Analysts also identified transactions linked to the IRGC among Nobitex users. The exchange itself denies direct ties to the Iranian government and claims that any illegal transfers occurred without the knowledge of management.
Trump’s Business Interests and Binance
Cryptocurrency exchange Binance and Zhao became notable participants in the World Liberty Financial ecosystem.
In early 2025, Abu Dhabi investment fund MGX acquired a $2 billion stake in Binance and paid for the deal using the $USD1 stablecoin issued by World Liberty. This provided legitimacy to the new token, which World Liberty described as evidence of “extraordinary global demand” for $USD1.
However, Binance CEO Richard Teng denied reports regarding the transaction.
In October 2025, Trump pardoned Zhao, removing his federal criminal conviction related to anti-money laundering compliance failures. Lawyers for Binance and Zhao insist there is no connection between the use of $USD1 and the pardon.
Relations with another World Liberty backer, Justin Sun, deteriorated by spring 2026. In April, Sun sued World Liberty, accusing the company of extortion, while World Liberty responded in May with a defamation lawsuit.
Despite this, Sun still holds 4 billion WLFI tokens with an estimated market value of approximately $266 million.
In March, the US Securities and Exchange Commission (SEC) settled fraud allegations against Sun. He paid $10 million without admitting wrongdoing.
Blockchains and Responsibility
Representatives of $BNB Chain emphasised the public and decentralised nature of the network, stating that the blockchain is maintained by an independent validator community and is neither an exchange nor a company.
Binance described itself as an “early participant and incubator” of $BNB Chain. However, corporate filings in Abu Dhabi indicate that Zhao remains the sole shareholder of BNB Chain Technology Holding Limited.
A Tron spokesperson stated that it is impossible to “monitor every user and every transaction”. Nevertheless, the company noted that Sun helped establish cooperation initiatives with law enforcement agencies that resulted in the freezing of “hundreds of millions” of dollars, including funds connected to sanctioned entities and terrorism financing.
Reuters had previously reported that approximately $7.8 billion in cryptocurrency flowed between Nobitex and Binance between 2018 and 2022 as part of sanctions-evasion schemes.

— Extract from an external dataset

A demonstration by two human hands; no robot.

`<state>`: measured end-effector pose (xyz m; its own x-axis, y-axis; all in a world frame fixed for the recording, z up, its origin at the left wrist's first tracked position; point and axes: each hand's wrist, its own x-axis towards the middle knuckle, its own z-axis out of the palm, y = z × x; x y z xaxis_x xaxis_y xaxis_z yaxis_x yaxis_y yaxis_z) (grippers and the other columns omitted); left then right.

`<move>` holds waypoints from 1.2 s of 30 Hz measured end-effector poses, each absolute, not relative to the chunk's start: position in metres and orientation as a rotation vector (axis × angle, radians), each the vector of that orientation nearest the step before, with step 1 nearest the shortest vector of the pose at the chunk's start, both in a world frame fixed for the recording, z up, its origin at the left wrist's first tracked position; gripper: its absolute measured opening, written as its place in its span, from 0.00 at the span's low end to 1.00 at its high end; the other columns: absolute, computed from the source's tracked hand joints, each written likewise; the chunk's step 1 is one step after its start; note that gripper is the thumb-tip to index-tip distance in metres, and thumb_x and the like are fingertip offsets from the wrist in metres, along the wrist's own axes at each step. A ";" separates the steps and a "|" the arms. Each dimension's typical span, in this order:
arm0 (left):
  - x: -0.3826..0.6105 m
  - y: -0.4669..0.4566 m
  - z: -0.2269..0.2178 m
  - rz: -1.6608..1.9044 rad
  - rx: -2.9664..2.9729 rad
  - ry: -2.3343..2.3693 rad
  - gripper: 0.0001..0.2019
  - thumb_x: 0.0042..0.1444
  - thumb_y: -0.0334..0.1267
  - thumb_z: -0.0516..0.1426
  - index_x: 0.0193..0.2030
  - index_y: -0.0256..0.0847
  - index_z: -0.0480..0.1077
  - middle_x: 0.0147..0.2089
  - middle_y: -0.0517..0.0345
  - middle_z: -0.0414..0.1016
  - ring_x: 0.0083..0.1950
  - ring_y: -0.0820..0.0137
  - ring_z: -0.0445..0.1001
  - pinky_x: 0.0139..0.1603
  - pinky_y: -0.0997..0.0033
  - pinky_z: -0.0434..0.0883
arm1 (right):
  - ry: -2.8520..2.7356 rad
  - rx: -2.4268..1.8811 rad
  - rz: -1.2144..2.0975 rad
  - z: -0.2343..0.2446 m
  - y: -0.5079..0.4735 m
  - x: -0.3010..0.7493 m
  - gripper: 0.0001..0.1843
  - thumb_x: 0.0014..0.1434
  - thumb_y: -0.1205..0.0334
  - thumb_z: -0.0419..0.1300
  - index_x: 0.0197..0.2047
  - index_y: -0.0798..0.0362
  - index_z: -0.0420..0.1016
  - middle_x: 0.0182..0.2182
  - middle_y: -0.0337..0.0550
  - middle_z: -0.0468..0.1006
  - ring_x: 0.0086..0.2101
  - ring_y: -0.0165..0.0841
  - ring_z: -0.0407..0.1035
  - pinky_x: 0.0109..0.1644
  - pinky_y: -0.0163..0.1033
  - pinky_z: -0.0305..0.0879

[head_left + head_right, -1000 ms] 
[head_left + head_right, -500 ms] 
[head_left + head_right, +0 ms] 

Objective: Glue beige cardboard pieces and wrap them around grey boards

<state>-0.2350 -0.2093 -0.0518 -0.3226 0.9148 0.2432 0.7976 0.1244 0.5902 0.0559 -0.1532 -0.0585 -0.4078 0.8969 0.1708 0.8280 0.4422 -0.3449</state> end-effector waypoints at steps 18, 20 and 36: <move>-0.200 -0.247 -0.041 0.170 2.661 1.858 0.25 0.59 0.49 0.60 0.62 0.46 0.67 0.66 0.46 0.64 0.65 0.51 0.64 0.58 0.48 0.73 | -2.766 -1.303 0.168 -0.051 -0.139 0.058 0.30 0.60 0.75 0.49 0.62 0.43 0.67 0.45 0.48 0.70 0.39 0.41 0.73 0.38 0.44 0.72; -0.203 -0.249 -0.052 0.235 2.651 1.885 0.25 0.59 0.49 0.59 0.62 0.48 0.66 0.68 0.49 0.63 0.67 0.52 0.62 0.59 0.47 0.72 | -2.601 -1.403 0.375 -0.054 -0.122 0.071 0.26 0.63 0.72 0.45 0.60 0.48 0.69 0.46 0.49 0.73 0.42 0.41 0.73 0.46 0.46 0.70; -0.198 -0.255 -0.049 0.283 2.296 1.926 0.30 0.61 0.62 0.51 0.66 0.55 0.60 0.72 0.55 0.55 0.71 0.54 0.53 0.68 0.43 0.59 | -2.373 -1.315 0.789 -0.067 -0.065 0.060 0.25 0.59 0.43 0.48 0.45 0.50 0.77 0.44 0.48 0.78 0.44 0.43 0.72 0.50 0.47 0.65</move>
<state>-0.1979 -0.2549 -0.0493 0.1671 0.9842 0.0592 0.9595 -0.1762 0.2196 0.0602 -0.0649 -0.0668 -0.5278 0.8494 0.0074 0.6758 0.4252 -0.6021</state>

Roughly three-quarters of Iranian funds moving through Binance were denominated in Tron, which the exchange at the time reportedly recommended for anonymous transactions with reduced risk to assets.
A Systemic Overlap of Interests
The Reuters investigation highlights a systemic overlap: blockchains used by Iran to bypass sanctions are simultaneously serving as the infrastructure behind business ventures connected to the family of the current US president.
The White House rejected any suggestion of a conflict of interest, describing Reuters’ attempts to connect Trump to Iran’s banking system as “absurd”.
The question of whether US sanctions policy can coexist with the president’s private business interests remains unresolved.
AI Perspective
From a machine-driven data analysis perspective, the key technical nuance of this story lies in the structural difference between $USDT and assets such as Bitcoin in the context of sanctions enforcement.
$USDT is centralised: Tether can freeze any address at the request of authorities — and this is precisely what happened in April 2026, when more than $344 million linked to Iranian addresses on Tron was frozen.
However, the Tron infrastructure itself remains public and permissionless. Transactions can continue freely unless a wallet address is explicitly blacklisted.
This creates a paradox: a stablecoin designed to provide dollar stability has simultaneously become both an instrument of sanctions compliance and one of the most widely used tools for sanctions evasion.